» Exercise brief:
Retype word for word the first line of the listing and each line after it up to the line with "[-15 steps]", with the pictures taken out.

» Input data:
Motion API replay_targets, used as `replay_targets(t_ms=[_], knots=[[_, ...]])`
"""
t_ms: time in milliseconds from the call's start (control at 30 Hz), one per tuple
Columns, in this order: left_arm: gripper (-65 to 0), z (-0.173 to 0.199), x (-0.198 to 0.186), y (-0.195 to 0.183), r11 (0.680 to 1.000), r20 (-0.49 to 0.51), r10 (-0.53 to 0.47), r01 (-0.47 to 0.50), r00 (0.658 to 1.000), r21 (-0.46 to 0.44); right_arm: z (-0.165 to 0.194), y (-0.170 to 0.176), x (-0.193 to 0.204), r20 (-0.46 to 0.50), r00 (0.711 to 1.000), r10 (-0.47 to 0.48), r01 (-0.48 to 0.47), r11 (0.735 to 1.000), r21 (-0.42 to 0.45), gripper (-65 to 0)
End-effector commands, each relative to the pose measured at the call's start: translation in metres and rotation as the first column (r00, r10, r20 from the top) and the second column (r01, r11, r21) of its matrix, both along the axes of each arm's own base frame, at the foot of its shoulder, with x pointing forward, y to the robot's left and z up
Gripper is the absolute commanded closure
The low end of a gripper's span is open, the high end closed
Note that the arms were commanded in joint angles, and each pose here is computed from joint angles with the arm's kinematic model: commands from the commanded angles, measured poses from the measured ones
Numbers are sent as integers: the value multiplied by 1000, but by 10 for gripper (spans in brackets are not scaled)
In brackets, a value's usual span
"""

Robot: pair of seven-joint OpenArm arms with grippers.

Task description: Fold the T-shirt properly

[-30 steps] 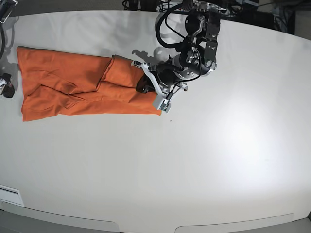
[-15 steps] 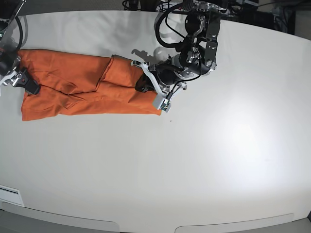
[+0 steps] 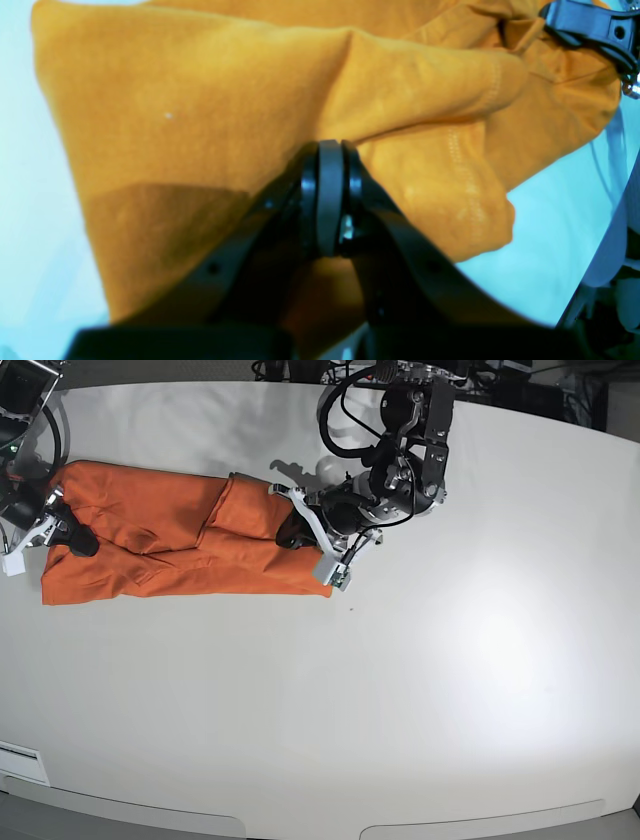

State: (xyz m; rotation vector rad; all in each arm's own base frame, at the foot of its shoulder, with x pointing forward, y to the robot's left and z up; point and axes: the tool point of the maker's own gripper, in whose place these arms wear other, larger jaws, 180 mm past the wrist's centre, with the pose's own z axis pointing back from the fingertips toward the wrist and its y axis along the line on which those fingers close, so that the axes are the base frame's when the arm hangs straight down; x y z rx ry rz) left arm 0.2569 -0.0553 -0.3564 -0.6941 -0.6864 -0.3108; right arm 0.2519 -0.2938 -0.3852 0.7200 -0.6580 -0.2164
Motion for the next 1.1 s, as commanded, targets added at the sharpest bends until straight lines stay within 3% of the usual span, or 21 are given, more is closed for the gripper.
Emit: replay_targets(t_ms=[0,167,300,367,567,667,733,800,967,1067], knots=[[0,21,9,-5,999,62,7,-4,998,-42,14,-10,7,33,999,6,-4,999,-34,0],[-2,48,15,-3,998,142,17,-9,990,-56,26,-26,9,28,998,47,-42,986,-162,0],[-136,61,17,0,999,187,23,-14,982,-50,41,-38,14,36,996,86,-73,956,-286,0],[-174,60,20,5,1000,202,27,-25,979,-11,48,-43,18,44,994,102,-79,930,-360,0],[-178,50,16,11,999,185,16,-24,983,41,75,-51,28,87,982,168,-83,796,-600,0],[-178,43,15,21,997,183,7,-22,983,80,94,-47,30,108,969,224,-86,709,-700,0],[-178,40,15,27,994,185,1,-22,983,108,107,-44,29,117,964,237,-71,657,-750,0],[-178,36,15,33,991,181,0,-24,983,129,119,-35,29,139,955,262,-57,624,-779,0],[-178,31,17,45,986,175,21,-49,984,160,145,-10,24,199,933,300,-21,597,-802,0],[-178,31,19,51,985,175,36,-65,984,159,154,11,19,237,913,331,-29,634,-773,0]])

» Answer section:
Motion API replay_targets, used as `replay_targets(t_ms=[_], knots=[[_, ...]])`
"""
t_ms: time in milliseconds from the call's start (control at 30 Hz), one per tuple
Columns, in this order: left_arm: gripper (-65 to 0), z (-0.173 to 0.199), x (-0.198 to 0.186), y (-0.195 to 0.183), r11 (0.680 to 1.000), r20 (-0.49 to 0.51), r10 (-0.53 to 0.47), r01 (-0.47 to 0.50), r00 (0.658 to 1.000), r21 (-0.46 to 0.44); right_arm: z (-0.165 to 0.194), y (-0.170 to 0.176), x (-0.193 to 0.204), r20 (-0.46 to 0.50), r00 (0.711 to 1.000), r10 (-0.47 to 0.48), r01 (-0.48 to 0.47), r11 (0.735 to 1.000), r21 (-0.42 to 0.45), gripper (-65 to 0)
End-effector commands, each relative to the pose measured at the call's start: translation in metres and rotation as the first column (r00, r10, r20 from the top) and the second column (r01, r11, r21) of its matrix, both along the axes of each arm's own base frame, at the foot of its shoulder, with x pointing forward, y to the robot's left and z up
Gripper is the absolute commanded closure
The low end of a gripper's span is open, the high end closed
Note that the arms were commanded in joint angles, and each pose here is computed from joint angles with the arm's kinematic model: commands from the commanded angles, measured poses from the measured ones
Numbers are sent as integers: the value multiplied by 1000, but by 10 for gripper (spans in brackets are not scaled)
In brackets, a value's usual span
"""

Robot: pair of seven-joint OpenArm arms with grippers.

Task description: Fold the T-shirt properly

[-30 steps] 
[-15 steps] 

Response complete; there is no more output.